§ Records from a data source:

>>>

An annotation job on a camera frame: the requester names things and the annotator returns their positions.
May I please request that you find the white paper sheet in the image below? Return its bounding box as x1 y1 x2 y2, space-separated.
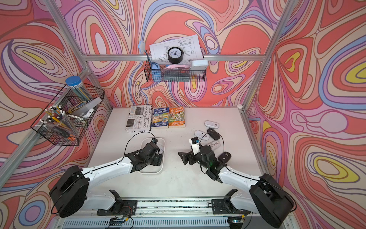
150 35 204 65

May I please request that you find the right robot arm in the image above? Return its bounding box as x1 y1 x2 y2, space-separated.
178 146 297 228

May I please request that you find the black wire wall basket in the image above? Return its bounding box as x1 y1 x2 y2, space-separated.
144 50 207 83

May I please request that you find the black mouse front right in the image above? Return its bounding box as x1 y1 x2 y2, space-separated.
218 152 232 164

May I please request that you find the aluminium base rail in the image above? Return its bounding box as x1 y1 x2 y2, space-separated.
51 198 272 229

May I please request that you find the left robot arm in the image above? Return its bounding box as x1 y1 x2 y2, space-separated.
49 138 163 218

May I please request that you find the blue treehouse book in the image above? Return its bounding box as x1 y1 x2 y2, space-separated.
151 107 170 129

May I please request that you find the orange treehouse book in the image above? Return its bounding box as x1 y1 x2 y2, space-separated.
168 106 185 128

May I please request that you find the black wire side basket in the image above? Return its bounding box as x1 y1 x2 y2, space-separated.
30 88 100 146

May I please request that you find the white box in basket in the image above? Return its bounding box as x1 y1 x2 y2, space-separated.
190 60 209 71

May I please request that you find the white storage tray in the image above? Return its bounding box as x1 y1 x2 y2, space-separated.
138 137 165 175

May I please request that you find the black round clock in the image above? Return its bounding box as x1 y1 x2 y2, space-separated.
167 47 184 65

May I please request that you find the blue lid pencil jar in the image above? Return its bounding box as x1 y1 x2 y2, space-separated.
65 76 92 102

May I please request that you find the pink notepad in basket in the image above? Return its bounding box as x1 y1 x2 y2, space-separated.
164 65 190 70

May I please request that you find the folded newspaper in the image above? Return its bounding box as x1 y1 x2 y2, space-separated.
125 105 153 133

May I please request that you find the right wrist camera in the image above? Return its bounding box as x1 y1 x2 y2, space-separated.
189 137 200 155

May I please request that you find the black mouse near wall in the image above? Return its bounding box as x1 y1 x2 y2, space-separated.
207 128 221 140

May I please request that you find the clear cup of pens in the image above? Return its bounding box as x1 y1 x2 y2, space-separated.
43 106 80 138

<<<

§ What the task requires: Each line of the data is to be duplicated exactly; pictures stay out of the copy.

§ Solution to this problem:
An annotation job on a camera frame: the requester names things and the annotator returns their positions.
May I please request that you find the white paper sheet in the image below? Return its bounding box as x1 y1 x2 y2, space-separated.
150 35 204 65

May I please request that you find the right robot arm in the image above? Return its bounding box as x1 y1 x2 y2, space-separated.
178 146 297 228

May I please request that you find the black wire wall basket in the image above? Return its bounding box as x1 y1 x2 y2, space-separated.
144 50 207 83

May I please request that you find the black mouse front right in the image above? Return its bounding box as x1 y1 x2 y2, space-separated.
218 152 232 164

May I please request that you find the aluminium base rail in the image above? Return its bounding box as x1 y1 x2 y2, space-separated.
51 198 272 229

May I please request that you find the left robot arm in the image above? Return its bounding box as x1 y1 x2 y2, space-separated.
49 138 163 218

May I please request that you find the blue treehouse book in the image above? Return its bounding box as x1 y1 x2 y2, space-separated.
151 107 170 129

May I please request that you find the orange treehouse book in the image above? Return its bounding box as x1 y1 x2 y2, space-separated.
168 106 185 128

May I please request that you find the black wire side basket in the image above? Return its bounding box as x1 y1 x2 y2, space-separated.
30 88 100 146

May I please request that you find the white box in basket in the image above? Return its bounding box as x1 y1 x2 y2, space-separated.
190 60 209 71

May I please request that you find the white storage tray in the image above? Return its bounding box as x1 y1 x2 y2, space-separated.
138 137 165 175

May I please request that you find the black round clock in the image above? Return its bounding box as x1 y1 x2 y2, space-separated.
167 47 184 65

May I please request that you find the blue lid pencil jar in the image above? Return its bounding box as x1 y1 x2 y2, space-separated.
65 76 92 102

May I please request that you find the pink notepad in basket in the image above? Return its bounding box as x1 y1 x2 y2, space-separated.
164 65 190 70

May I please request that you find the folded newspaper in the image above? Return its bounding box as x1 y1 x2 y2, space-separated.
125 105 153 133

May I please request that you find the right wrist camera in the image above? Return its bounding box as x1 y1 x2 y2, space-separated.
189 137 200 155

May I please request that you find the black mouse near wall in the image above? Return its bounding box as x1 y1 x2 y2, space-separated.
207 128 221 140

May I please request that you find the clear cup of pens in the image above? Return its bounding box as x1 y1 x2 y2, space-separated.
43 106 80 138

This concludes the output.